**Task description**
Each line from the one with "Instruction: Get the" through the last line of the material is to be printed exactly; no other line and no picture belongs in the copy.

### Information shown

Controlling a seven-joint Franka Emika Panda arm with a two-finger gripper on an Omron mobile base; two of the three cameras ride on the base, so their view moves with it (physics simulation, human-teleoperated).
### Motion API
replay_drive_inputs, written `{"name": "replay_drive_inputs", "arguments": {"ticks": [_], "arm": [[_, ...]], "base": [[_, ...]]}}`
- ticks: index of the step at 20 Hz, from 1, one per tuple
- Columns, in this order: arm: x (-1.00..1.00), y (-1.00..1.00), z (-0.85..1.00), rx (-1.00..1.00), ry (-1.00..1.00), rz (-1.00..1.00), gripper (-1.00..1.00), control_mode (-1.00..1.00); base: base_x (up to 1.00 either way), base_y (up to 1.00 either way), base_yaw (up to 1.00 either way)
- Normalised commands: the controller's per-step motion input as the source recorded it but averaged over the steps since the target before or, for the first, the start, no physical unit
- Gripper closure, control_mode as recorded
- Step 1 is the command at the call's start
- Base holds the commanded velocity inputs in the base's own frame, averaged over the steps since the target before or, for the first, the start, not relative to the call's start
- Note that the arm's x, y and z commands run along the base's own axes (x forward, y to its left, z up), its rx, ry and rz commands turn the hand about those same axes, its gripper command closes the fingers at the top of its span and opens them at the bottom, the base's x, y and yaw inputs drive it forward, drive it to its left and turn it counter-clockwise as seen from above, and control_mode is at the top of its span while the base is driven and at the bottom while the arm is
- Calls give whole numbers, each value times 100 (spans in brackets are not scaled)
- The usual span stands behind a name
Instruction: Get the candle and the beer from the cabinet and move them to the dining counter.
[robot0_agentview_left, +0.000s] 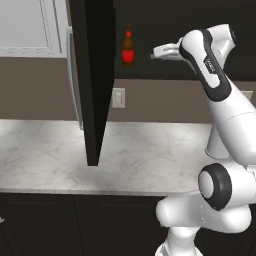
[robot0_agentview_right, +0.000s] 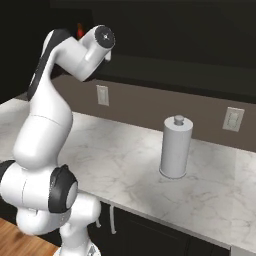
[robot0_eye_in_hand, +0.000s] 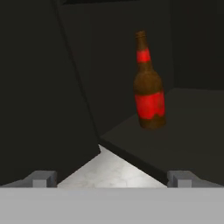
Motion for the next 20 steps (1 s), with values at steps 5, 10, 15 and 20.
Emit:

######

**Answer space**
Instruction: Get the candle and the beer from the cabinet and move them to the dining counter.
[robot0_agentview_left, +0.000s] 
[robot0_agentview_right, +0.000s] 
[robot0_eye_in_hand, +0.000s] 
Motion for the next 20 steps (1 s), with values at steps 5, 10, 15 and 20.
Emit:

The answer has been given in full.